## [Entries supplied]
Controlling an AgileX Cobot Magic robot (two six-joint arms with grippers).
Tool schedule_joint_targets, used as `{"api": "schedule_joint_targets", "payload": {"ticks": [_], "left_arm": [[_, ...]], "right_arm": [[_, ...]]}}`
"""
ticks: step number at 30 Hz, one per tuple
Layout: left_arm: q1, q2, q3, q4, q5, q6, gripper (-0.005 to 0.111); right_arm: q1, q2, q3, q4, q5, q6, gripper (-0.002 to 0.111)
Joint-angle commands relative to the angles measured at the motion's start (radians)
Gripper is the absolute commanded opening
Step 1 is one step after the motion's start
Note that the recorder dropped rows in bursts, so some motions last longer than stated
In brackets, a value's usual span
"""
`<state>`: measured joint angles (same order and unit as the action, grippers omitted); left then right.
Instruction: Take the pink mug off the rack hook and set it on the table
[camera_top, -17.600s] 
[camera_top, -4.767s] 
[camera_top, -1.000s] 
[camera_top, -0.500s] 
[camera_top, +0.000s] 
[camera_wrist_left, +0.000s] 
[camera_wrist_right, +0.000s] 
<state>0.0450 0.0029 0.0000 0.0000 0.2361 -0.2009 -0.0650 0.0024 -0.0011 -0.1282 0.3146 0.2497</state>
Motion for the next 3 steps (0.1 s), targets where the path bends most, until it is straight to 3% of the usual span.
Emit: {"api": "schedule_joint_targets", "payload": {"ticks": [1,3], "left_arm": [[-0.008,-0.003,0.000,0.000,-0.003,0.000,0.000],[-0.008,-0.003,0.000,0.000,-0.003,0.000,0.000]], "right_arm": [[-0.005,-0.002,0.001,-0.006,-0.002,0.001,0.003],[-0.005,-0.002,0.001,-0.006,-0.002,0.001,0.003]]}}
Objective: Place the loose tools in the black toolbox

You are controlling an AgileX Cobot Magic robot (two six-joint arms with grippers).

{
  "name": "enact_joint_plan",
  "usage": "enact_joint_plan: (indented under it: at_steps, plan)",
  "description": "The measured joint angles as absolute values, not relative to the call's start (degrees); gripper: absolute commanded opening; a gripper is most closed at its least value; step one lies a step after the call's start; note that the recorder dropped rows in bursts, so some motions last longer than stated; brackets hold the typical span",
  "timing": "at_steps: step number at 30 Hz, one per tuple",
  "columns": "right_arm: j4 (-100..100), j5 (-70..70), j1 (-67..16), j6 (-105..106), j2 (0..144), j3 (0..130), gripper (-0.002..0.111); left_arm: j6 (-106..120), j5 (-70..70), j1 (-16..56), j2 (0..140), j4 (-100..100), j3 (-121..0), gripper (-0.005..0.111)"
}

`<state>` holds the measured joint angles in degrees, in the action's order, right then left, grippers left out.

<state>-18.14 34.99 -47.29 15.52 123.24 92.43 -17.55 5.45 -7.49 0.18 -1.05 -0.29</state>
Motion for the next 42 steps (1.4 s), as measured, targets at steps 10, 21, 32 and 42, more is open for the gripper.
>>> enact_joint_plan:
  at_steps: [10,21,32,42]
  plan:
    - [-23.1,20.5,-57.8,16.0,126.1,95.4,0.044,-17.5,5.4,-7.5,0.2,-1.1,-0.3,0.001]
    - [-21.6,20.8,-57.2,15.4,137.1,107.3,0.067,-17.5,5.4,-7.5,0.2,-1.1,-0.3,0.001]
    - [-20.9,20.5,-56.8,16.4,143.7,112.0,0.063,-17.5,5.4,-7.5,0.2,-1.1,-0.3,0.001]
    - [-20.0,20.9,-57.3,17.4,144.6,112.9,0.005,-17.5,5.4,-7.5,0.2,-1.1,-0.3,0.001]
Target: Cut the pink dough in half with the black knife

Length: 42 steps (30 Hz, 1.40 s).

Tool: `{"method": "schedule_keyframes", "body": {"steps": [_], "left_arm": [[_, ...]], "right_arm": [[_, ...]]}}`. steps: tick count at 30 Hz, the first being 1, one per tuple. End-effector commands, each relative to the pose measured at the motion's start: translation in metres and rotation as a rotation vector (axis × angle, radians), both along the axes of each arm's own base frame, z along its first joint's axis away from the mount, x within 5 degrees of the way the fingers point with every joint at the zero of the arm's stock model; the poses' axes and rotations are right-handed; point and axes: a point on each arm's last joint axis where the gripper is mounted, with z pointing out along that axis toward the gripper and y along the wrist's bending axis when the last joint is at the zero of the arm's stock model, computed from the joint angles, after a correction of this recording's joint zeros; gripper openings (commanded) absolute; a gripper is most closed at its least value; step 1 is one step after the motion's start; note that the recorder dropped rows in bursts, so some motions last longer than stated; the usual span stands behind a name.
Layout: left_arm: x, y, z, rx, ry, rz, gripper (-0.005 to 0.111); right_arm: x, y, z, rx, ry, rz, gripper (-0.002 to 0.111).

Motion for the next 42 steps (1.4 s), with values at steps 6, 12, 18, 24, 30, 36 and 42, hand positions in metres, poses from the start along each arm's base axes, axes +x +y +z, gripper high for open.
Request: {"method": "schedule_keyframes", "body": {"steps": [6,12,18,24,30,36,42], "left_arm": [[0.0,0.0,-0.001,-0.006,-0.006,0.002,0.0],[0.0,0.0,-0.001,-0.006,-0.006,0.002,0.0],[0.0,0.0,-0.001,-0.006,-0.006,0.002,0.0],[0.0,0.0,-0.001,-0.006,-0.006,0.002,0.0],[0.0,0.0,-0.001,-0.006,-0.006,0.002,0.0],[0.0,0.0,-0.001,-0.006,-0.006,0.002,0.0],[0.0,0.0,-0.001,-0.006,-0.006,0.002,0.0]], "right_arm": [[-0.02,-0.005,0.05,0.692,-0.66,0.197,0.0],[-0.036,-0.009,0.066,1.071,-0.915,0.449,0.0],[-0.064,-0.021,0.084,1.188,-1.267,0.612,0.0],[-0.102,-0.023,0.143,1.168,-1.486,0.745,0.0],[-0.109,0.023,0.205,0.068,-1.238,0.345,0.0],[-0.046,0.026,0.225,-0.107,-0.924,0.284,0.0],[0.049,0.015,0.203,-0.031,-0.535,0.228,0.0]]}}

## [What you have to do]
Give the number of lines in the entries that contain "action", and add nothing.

## [Task output]
2